Rates had been dropping for weeks as “breaking news” seemed to ping our phones by the minute, and fear began to manifest in real-time, as we watched the stock market cradle. In times of economic uncertainty, mortgage rates are typically the beneficiary of bad news, and rates go down as dollars move from the risky stock market and into the “usually” safe haven of mortgage-backed securities (aka mortgage debt) – and rates go lower. Question is, are mortgage rates going up or down?
All eyes will be on the Federal Reserve today and whether short-term interest rates will finally get the boost we’ve all been expecting for years. The government has been tip-toeing around this issue for so long nobody can really predict when it will happen except that it’s got to happen eventually. Interest rates have been suppressed for way too long. I imagine you probably are a little shocked that a Sacramento Realtor would admit this, but it’s true. Mortgage rates have gotta go up.
Initially, yes, it will be put pressure on the entry-level market, but we need a healthy economy. People forget that we have not quite recovered in Sacramento. We still have homes underwater, we still have tons of those loan modifications that are adjusting right now, and many homeowners struggling to make those higher payments may end up doing the short sale they probably should have done years ago.

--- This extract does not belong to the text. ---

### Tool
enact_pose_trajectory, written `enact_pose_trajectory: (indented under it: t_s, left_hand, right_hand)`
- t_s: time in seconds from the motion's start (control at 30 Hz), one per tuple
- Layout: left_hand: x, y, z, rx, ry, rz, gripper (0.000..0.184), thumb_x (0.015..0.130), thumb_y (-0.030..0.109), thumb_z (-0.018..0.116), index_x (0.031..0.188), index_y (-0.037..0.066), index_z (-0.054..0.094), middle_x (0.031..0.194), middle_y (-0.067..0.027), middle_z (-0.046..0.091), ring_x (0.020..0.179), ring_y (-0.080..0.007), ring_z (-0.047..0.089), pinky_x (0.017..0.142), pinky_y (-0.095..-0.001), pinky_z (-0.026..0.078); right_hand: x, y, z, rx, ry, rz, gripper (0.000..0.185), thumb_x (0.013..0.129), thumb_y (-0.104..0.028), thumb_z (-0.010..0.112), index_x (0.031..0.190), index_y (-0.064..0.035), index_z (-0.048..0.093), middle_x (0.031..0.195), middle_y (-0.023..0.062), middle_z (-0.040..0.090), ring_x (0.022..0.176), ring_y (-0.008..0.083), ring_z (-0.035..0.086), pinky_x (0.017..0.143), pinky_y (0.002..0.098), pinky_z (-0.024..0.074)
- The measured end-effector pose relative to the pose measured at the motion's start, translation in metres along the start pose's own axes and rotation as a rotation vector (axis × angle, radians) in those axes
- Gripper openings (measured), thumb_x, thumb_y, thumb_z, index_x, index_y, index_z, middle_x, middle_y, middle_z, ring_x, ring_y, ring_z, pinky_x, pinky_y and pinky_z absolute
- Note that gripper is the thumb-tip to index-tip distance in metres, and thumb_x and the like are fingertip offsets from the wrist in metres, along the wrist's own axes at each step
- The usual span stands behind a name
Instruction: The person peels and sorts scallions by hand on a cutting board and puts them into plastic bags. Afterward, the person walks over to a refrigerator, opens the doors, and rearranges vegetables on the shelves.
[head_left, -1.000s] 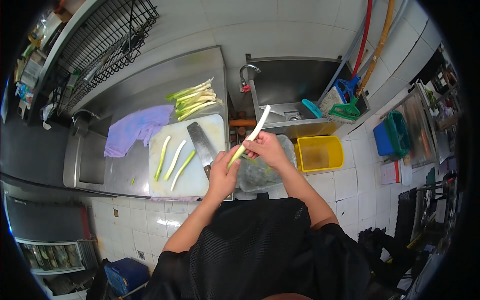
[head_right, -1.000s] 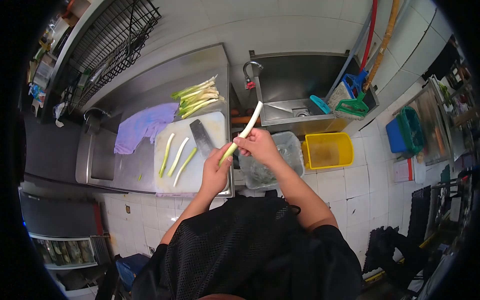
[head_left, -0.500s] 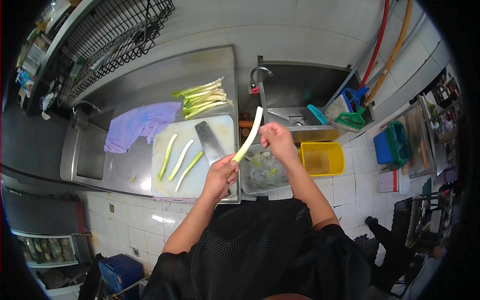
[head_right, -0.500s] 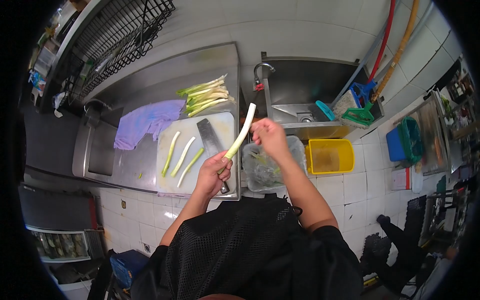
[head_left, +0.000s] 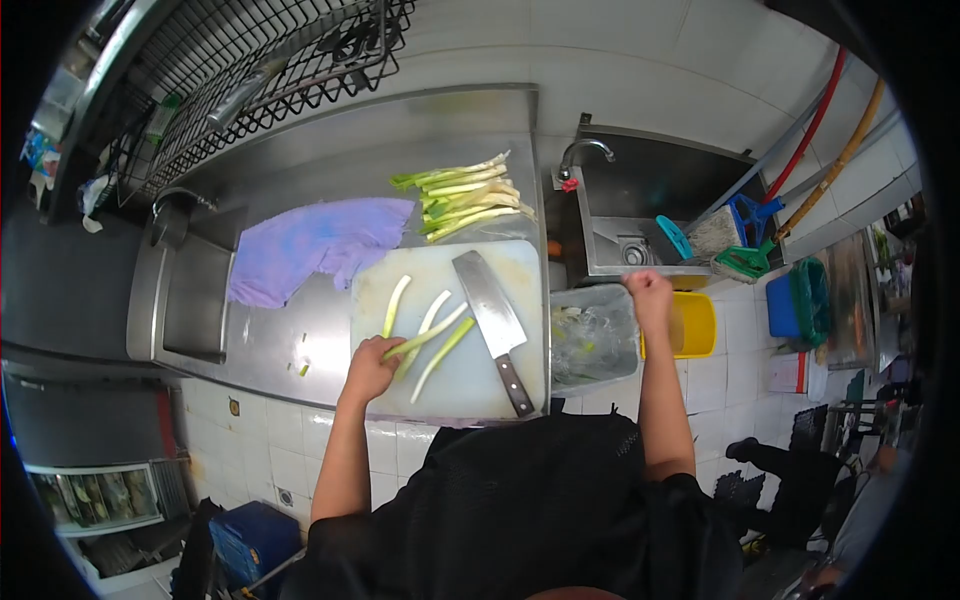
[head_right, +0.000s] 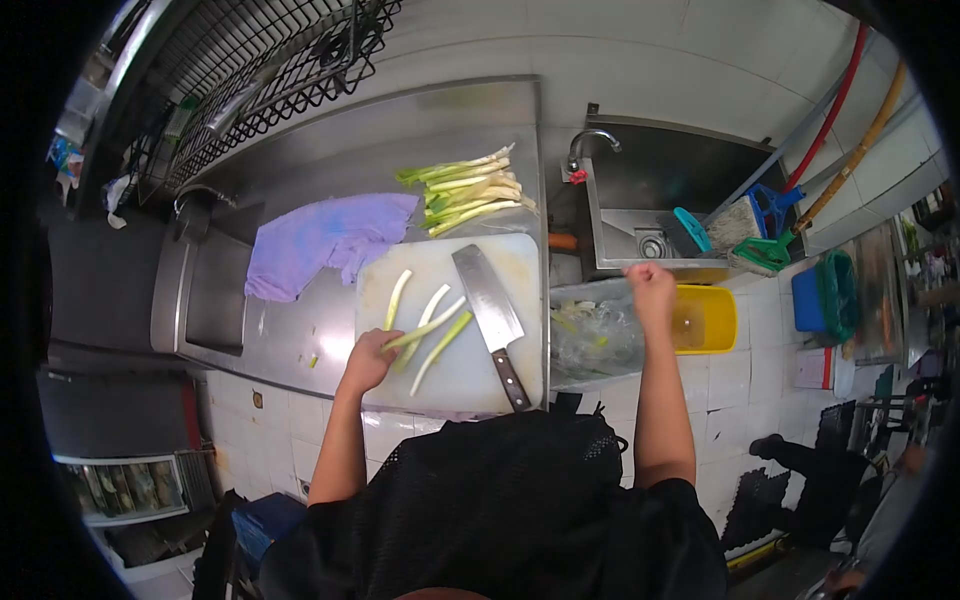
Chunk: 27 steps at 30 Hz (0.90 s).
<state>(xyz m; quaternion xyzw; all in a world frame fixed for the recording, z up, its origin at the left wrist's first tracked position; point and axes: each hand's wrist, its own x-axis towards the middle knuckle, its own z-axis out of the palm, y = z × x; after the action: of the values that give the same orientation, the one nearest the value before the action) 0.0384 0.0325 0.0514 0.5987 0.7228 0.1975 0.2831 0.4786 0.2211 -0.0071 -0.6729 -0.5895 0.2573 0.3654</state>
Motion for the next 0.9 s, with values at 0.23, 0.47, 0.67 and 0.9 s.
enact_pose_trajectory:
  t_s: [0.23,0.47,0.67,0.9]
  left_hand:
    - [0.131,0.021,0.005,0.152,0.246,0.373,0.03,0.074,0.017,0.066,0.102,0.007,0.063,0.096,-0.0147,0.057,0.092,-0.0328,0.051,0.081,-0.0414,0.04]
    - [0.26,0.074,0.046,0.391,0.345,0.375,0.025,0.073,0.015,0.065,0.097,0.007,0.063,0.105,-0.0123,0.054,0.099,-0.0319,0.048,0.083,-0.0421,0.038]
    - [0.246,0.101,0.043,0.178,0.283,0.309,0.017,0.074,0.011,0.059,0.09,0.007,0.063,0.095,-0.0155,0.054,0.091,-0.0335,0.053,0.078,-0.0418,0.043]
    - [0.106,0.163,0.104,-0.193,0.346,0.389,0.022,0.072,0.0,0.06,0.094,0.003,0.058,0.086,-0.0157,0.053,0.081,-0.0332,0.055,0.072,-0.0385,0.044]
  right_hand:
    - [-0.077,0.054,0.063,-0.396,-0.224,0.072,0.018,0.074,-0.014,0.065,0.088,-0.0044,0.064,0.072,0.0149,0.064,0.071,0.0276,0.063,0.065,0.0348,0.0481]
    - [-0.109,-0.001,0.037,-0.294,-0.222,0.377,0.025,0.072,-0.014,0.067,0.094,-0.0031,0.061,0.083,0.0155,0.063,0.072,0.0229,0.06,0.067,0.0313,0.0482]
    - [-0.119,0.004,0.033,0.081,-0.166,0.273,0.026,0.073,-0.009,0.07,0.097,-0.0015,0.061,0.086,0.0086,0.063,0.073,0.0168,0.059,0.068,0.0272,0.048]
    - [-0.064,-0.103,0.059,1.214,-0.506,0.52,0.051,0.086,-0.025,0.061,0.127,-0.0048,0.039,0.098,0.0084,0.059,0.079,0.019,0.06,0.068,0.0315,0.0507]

Some people who bought during 2007 to 2011 and now selling are making a profit, but those from 2004 to 2007 are still hurting.

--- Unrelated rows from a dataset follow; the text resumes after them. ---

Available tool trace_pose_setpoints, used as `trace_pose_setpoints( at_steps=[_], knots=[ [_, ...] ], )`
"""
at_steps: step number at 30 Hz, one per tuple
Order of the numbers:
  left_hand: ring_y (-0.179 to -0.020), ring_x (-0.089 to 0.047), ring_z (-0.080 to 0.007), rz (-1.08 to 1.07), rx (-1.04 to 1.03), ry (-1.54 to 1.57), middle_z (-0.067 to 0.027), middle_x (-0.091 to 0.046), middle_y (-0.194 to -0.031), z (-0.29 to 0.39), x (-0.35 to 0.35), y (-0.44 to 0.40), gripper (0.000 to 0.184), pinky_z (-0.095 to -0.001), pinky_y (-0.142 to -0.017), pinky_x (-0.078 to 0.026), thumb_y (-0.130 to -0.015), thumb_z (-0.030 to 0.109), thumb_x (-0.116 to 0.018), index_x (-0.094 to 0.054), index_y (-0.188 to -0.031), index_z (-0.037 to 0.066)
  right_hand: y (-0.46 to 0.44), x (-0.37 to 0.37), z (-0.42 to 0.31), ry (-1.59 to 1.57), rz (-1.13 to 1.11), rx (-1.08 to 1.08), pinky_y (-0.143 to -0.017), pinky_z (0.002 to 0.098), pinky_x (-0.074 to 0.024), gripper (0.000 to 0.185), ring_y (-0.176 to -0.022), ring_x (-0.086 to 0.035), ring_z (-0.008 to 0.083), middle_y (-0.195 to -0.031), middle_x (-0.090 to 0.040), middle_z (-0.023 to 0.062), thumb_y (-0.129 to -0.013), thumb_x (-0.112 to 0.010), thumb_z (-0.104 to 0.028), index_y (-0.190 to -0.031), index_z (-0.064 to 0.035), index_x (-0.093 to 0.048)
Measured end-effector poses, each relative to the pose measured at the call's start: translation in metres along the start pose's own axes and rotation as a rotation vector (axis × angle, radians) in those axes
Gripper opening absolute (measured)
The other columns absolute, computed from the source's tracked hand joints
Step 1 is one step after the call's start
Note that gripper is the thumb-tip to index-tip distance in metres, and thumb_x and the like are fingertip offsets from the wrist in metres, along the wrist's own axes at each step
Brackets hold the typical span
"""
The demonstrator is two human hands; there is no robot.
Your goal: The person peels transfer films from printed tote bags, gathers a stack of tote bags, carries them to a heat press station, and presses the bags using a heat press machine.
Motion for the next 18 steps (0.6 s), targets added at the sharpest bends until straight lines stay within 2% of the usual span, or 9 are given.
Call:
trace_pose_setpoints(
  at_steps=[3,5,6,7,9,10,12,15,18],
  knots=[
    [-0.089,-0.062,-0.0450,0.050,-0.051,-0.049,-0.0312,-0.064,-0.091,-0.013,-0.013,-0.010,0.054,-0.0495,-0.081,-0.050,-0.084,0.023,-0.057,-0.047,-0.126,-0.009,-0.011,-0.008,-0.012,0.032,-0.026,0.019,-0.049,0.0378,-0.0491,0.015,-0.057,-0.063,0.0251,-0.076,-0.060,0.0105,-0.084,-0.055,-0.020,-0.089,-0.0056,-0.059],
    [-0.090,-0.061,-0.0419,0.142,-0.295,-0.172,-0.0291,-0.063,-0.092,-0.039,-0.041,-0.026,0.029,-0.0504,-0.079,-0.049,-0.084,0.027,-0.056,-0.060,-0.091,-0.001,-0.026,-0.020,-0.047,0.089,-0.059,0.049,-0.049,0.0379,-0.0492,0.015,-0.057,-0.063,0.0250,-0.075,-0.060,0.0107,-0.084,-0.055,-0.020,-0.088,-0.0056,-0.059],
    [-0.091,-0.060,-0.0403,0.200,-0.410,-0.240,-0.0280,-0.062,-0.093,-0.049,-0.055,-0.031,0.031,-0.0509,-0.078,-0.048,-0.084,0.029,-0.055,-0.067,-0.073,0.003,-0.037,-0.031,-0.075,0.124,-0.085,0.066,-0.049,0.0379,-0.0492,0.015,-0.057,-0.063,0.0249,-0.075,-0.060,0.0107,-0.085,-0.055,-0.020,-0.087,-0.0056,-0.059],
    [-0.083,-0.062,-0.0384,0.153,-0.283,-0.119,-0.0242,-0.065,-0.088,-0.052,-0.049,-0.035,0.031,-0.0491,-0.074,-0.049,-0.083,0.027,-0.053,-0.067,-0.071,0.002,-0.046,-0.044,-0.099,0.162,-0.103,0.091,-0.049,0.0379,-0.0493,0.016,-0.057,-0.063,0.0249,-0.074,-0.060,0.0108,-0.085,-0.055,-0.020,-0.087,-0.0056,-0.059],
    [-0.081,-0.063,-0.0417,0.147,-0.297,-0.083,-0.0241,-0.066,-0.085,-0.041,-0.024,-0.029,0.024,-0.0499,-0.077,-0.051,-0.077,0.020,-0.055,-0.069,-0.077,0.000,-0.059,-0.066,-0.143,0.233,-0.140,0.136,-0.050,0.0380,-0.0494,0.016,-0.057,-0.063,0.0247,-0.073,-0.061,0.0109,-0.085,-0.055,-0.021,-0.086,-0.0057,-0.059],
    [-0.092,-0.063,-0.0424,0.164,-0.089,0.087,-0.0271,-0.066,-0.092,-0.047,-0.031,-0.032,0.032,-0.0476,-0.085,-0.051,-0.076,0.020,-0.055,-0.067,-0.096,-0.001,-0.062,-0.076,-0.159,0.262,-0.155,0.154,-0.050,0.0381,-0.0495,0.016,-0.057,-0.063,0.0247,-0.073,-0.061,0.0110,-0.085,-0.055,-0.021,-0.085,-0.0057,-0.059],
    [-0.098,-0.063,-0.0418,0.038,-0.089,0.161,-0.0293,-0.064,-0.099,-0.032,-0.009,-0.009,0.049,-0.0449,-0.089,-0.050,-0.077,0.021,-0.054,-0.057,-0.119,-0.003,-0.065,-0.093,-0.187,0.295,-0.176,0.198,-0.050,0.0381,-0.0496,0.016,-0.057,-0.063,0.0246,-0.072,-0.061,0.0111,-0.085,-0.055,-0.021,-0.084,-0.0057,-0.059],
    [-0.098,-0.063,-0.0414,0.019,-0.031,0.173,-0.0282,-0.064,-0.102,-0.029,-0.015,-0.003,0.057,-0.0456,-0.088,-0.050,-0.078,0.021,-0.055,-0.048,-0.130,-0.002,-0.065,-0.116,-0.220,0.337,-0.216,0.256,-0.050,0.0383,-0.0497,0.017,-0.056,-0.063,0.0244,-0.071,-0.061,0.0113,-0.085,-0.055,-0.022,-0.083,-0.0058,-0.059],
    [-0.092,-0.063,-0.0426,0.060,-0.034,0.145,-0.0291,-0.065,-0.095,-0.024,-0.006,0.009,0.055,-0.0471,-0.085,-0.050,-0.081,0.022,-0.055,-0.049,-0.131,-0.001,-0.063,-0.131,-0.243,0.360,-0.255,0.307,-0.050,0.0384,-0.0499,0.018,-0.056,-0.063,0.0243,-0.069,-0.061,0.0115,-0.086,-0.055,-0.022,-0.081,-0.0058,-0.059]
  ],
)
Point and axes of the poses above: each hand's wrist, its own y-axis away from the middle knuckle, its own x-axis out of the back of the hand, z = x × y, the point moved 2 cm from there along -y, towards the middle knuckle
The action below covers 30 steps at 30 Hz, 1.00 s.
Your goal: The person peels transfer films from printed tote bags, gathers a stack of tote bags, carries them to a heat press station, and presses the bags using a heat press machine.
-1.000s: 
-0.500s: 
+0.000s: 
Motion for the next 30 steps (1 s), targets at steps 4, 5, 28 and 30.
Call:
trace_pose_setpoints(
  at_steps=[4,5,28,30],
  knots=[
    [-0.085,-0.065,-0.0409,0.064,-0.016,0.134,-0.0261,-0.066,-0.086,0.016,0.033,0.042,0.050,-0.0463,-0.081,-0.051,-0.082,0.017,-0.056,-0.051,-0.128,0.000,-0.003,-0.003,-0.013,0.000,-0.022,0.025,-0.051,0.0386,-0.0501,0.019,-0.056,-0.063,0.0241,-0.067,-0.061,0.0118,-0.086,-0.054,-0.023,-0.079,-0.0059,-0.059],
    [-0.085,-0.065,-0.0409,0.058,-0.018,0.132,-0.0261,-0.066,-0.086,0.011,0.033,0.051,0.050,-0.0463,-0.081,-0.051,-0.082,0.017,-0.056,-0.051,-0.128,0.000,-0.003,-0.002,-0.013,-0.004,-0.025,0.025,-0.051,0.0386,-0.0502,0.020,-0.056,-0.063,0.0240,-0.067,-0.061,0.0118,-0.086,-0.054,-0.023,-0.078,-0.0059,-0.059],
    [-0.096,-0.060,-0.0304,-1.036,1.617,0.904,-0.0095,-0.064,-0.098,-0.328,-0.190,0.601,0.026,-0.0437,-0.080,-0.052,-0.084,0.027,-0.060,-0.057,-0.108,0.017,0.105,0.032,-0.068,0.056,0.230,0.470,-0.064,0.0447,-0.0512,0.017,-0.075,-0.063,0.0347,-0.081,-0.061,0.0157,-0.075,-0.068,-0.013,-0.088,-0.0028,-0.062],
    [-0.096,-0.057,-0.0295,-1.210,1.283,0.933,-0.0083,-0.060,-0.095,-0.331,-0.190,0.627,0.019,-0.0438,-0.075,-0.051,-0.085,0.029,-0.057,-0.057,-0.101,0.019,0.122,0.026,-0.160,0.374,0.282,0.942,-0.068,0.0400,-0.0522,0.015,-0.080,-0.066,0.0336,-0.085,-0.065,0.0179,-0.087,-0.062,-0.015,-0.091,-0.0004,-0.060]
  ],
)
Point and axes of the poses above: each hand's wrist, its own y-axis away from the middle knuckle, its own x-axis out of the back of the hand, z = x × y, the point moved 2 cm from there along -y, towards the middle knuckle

Part of the opposition to rising interest rates probably stems from a long comfort level. Once you get used to something, it’s hard to remember the way it used to be. Like having to find a public pay phone when you’re out and need to make a call rather than reaching into your pocket to pull out a cell.
I recall in 1995 when my husband and I took out a loan on our previous home and were so thrilled, absolutely tickled pink to obtain a rate of 8%. Far cry from the double digits. I don’t know about you, but less than 1% return on a money market account or a CD is horrible. You may as well pack your mattress with cash, should you have any, that is.
It’s anybody’s guess where the Fed will move short-term rates today. But experts say the prediction is up, and it seems to be more likely now than previously. We are headed toward an economic recovery, and it sure would be nice to get there. On top of this, remember, historically, people still buy homes in Sacramento in spite of higher interest rates.